Chaining the two bugs unlocks the following normally restricted APIs.
| API | Purpose |
|---|---|
util.readFileIntoStream() | Arbitrary file read |
RSS.addFeed() / removeFeed() | C2 (command-and-control server) communication and data exfiltration |
app.trustedFunction() | Further privilege escalation |
SOAP.streamDecode() | Base64 decoding |
Attack Flow
flowchart TD
A[Victim opens PDF] --> B[Stage 1: JSFuck obfuscated<br/>loader executes]
B --> C[Decodes attack code from<br/>hidden form fields]
C --> D[500ms delay to evade<br/>sandbox detection]
D --> E[Stage 2: 73936-char obfuscated<br/>JavaScript executes]
E --> F[Bug1+Bug2 chain achieves<br/>sandbox bypass]
F --> G[Fingerprints OS, AV software,<br/>Reader version]
G --> H[Sends beacon to C2<br/>via HTTP GET]
H --> I{Running in sandbox?}
I -->|Yes| J[Returns empty JS / no-op]
I -->|No| K[Stage 3: Receives AES-CTR<br/>encrypted JS from C2]
K --> L[Decrypts and evals / RCE achieved]
L --> M[Persistence via Registry Run key]JSFuck is an obfuscation technique that reconstructs arbitrary strings using only JavaScript operators, like ({}+[])[[+!+[]]], to evade API name detection by static analysis tools.
Fingerprinting Details
The following system information is collected before being sent to the C2.
| Item | Collection Method |
|---|---|
| Language setting | app.language |
| Reader version | getProdVersionString |
| OS version (detailed) | Binary analysis of ntdll.dll |
| Platform | app.platform |
| Antivirus products | Plugin enumeration |
| PDF local path | Document object |
The use of ntdll.dll to determine the OS version is notable.

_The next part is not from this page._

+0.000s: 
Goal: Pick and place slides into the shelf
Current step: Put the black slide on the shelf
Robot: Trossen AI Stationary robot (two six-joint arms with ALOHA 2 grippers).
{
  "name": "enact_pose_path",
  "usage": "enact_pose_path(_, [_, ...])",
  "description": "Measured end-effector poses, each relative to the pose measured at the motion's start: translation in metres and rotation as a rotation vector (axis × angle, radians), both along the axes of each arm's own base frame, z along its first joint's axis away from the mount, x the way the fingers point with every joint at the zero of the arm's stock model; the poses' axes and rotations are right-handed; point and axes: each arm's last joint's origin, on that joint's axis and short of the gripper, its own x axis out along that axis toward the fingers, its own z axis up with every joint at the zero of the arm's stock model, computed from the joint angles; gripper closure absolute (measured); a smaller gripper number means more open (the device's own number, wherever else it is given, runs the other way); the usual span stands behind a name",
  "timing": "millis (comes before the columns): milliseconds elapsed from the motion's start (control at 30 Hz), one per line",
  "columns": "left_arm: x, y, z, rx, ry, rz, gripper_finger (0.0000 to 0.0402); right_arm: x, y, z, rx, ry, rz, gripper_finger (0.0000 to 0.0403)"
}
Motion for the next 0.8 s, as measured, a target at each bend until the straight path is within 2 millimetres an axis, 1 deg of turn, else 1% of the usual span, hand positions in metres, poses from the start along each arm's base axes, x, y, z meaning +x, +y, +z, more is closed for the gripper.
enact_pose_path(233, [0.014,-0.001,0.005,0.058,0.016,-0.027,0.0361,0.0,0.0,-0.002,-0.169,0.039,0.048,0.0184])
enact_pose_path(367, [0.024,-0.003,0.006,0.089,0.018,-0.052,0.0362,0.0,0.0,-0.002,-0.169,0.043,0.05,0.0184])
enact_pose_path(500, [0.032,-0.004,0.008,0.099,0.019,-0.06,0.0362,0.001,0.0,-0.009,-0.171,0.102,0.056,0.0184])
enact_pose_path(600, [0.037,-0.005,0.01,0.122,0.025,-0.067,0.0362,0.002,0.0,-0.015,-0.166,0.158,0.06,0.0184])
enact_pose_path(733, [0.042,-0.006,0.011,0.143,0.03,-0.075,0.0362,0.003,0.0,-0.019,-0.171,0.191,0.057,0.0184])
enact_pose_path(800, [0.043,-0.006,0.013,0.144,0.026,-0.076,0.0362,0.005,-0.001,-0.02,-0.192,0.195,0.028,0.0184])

While app.platform provides a rough OS identification, Windows build numbers (minor versions like 10.0.19041.1288) are extracted separately through binary analysis.
This is used for precise targeting to distinguish analysis sandbox environments from real endpoints.

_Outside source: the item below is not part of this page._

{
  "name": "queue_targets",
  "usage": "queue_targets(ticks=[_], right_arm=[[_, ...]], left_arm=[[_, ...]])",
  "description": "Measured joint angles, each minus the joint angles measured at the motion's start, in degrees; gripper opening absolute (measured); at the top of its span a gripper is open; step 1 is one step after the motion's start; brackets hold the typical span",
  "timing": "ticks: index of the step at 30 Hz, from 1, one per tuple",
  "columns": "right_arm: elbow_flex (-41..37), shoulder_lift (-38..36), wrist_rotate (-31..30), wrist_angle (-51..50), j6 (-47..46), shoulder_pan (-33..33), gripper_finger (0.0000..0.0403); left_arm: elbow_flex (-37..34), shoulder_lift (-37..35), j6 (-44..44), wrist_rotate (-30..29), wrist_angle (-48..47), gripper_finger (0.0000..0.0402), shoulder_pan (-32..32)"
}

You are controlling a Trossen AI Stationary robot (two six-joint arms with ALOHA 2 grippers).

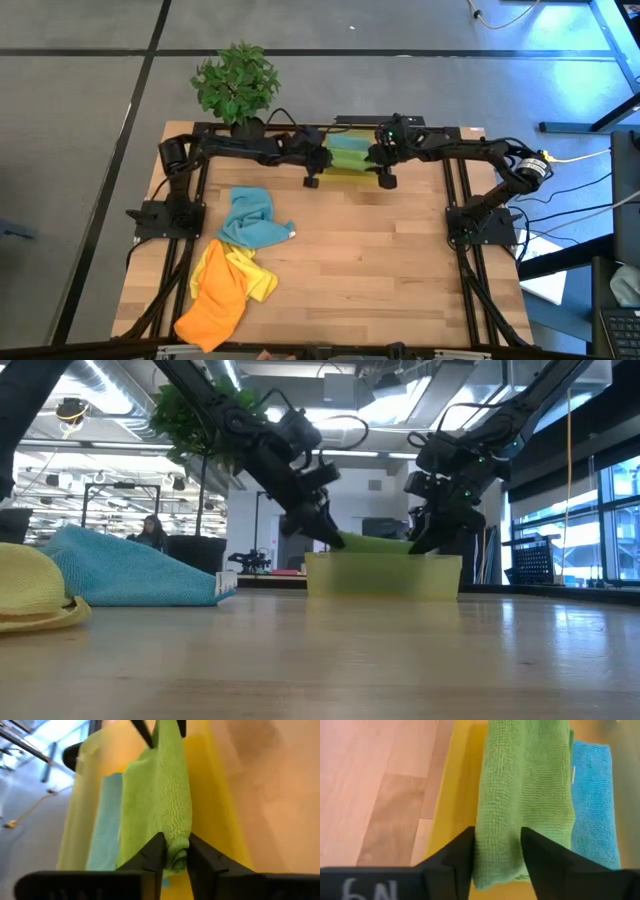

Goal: Fold microfiber towels
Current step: Put the folded green microfiber towel into the yellow bin, then fold the blue microfiber towel

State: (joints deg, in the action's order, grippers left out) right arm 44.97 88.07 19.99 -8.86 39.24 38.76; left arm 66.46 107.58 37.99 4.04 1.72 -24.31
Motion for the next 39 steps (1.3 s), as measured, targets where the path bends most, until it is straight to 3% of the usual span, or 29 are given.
queue_targets(ticks=[7,15,18,22,27,30,39], right_arm=[[0.0,0.0,0.5,-1.8,-0.2,0.0,0.0194],[0.1,-2.0,1.3,-5.5,-0.5,-0.1,0.0197],[0.1,-4.8,3.2,-5.5,-0.5,-0.2,0.0197],[0.1,-9.7,7.9,-3.6,-3.6,-0.2,0.0197],[-0.3,-14.3,21.8,1.8,-11.1,-2.0,0.0194],[-1.5,-15.8,25.2,5.5,-13.8,-5.6,0.0182],[-3.5,-16.7,23.4,8.6,-17.0,-21.1,0.0156]], left_arm=[[0.0,-2.6,-2.9,4.1,-5.7,0.0112,0.0],[0.0,-3.3,-8.0,4.5,-8.6,0.0117,0.0],[0.0,-5.5,-10.5,8.2,-8.1,0.0115,0.2],[0.0,-10.2,-17.5,13.9,-8.1,0.0114,1.1],[0.1,-14.0,-23.0,20.3,-8.6,0.0114,6.4],[0.1,-14.0,-24.6,18.0,-8.9,0.0114,11.9],[0.1,-14.0,-31.2,5.7,-10.0,0.0114,29.2]])
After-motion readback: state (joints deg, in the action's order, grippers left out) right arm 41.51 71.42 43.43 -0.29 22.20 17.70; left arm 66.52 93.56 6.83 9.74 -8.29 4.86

C2 communication spoofs its User-Agent as Mozilla/3.0 (compatible; Adobe Synchronizer 23.8.20533) to blend in with legitimate Adobe Synchronizer traffic.

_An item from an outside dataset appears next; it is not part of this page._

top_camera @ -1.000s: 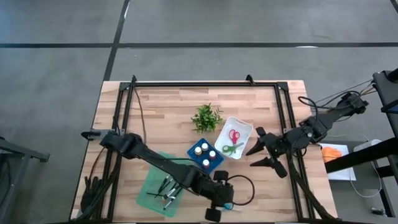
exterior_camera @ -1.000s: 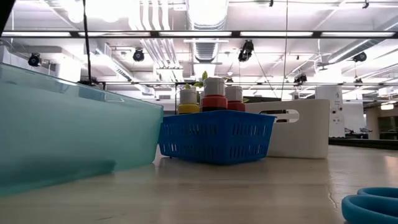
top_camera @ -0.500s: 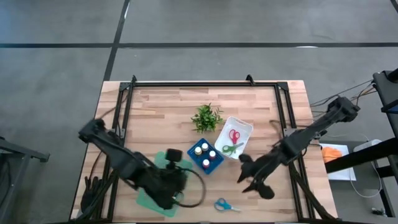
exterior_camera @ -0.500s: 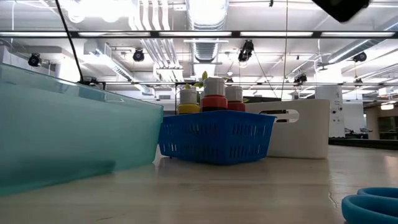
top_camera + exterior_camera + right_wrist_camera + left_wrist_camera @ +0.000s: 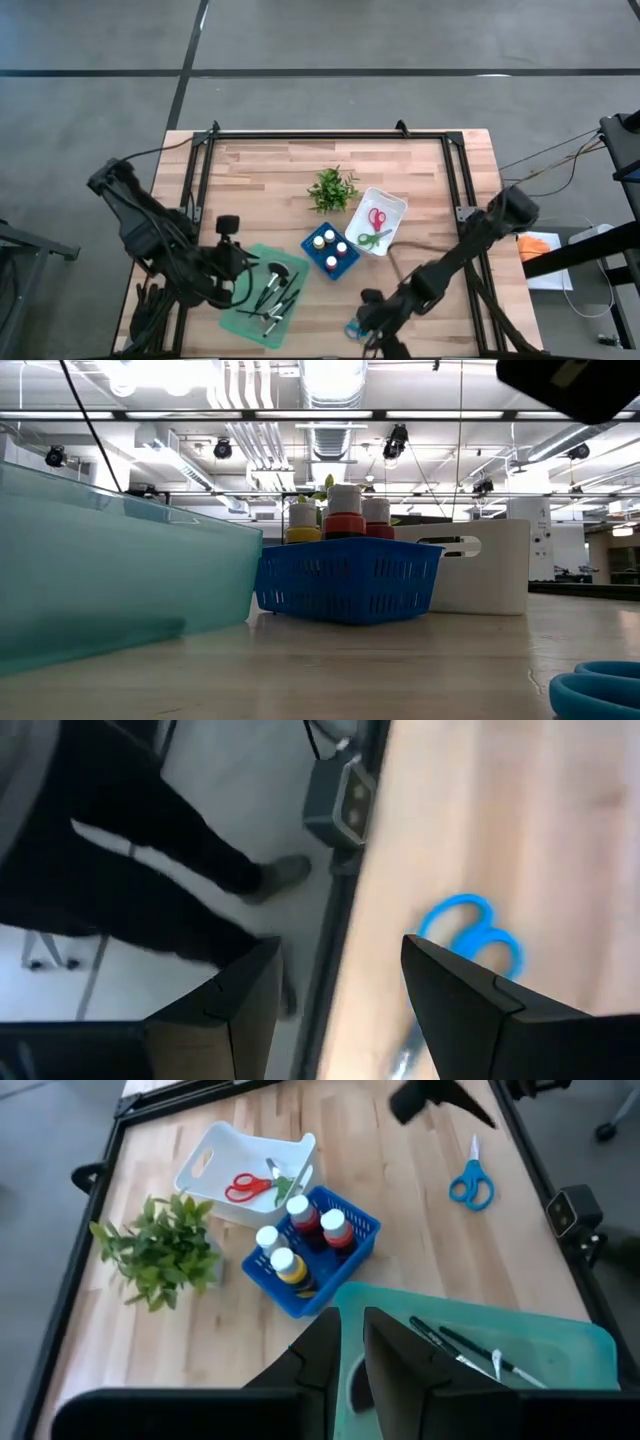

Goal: Pick & Place Paint Supplies
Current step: Put the blue scissors into the white bin

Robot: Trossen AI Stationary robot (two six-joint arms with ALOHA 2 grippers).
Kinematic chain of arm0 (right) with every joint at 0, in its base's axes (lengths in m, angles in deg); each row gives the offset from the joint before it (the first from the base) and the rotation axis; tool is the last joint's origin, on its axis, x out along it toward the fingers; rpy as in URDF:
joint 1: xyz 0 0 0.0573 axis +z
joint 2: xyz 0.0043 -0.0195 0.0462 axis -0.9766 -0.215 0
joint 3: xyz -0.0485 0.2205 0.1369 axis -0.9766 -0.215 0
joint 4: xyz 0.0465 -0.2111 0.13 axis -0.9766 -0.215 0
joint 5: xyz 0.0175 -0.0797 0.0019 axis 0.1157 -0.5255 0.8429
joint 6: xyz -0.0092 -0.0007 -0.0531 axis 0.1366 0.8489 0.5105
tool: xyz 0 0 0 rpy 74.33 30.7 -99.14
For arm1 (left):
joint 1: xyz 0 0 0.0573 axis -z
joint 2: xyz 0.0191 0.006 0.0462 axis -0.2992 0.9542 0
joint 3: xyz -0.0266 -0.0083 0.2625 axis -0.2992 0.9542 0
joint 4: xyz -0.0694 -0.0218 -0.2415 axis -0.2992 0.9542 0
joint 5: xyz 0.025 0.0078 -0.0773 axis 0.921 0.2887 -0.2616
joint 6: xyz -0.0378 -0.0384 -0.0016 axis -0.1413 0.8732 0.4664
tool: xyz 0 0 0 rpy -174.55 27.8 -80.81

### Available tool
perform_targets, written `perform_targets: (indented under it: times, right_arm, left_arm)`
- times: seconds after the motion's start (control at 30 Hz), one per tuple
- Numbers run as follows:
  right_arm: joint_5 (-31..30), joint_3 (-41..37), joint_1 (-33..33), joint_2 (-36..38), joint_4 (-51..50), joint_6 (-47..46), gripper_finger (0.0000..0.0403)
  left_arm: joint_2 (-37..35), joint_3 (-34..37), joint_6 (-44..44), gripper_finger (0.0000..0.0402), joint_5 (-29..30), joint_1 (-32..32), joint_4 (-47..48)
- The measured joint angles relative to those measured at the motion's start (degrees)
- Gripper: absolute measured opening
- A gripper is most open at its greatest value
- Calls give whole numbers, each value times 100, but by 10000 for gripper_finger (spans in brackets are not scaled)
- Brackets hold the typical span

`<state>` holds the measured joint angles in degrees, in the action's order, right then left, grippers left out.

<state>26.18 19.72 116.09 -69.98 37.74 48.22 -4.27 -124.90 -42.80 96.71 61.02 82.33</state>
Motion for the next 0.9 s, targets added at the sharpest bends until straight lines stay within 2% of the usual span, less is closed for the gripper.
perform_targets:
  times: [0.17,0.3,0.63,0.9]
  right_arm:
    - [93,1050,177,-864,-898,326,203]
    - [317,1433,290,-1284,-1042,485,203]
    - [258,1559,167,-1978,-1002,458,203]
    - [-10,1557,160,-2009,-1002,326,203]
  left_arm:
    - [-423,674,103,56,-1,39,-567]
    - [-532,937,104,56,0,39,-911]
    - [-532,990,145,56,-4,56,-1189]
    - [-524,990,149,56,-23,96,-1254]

IOCs (Indicators of Compromise)
Network
| Type | Value |
|---|---|
| C2 IP 1 | 188.214.34.20:34123 (Cyprus, EDIS GmbH) |
| C2 IP 2 | 169.40.2.68:45191 (Latvia, VEESP) |
| Domain | ado-read-parser.com (registered February 6, 2025) |
| User-Agent | Mozilla/3.0 (compatible; Adobe Synchronizer 23.8.20533) |
Endpoint
| Type | Value |
|---|---|
| Registry persistence | HKCU\SOFTWARE\Microsoft\Windows\CurrentVersion\Run\Adobe Reader Synchronizer |
| Mutex | Global_MSIExecute, Global\AdobeCrashProcessorLocalLowLock |
| SHA-256 (v2) | 54077a5b15638e354fa02318623775b7a1cc0e8c21e59bcbab333035369e377f |
| SHA-256 (v1) | 65dca34b04416f9a113f09718cbe51e11fd58e7287b7863e37f393ed4d25dde7 |
The C2 infrastructure reportedly went offline after disclosure, but there is a possibility the campaign will continue with switched infrastructure.
Current Mitigations
Since no patch exists, interim workarounds are the only option.
Immediate Actions
- Do not open PDFs from suspicious senders
- Detect and block outbound traffic containing “Adobe Synchronizer” in the User-Agent on the network side
- Block C2 IPs (188.214.34.20, 169.40.2.68) and domain (ado-read-parser.com)
Alternative PDF Viewers
Browser built-in PDF viewers (Chrome, Firefox) do not have Acrobat’s JavaScript API and are therefore not affected by this exploit.
In high-risk environments, opening PDFs in a browser instead of Adobe Reader is an effective operational measure.
Temporarily switching to Sumatra PDF or Foxit Reader is also an option, though there is no guarantee that they are free of their own vulnerabilities.
As a related client-side attack, the Magento PolyShell RCE (/articles/magento-polyshell-rce) used a different approach (server-side polyglot files), but shares the tactic of “disguising code execution as a legitimate file.”
This article will be updated when Adobe releases an official patch.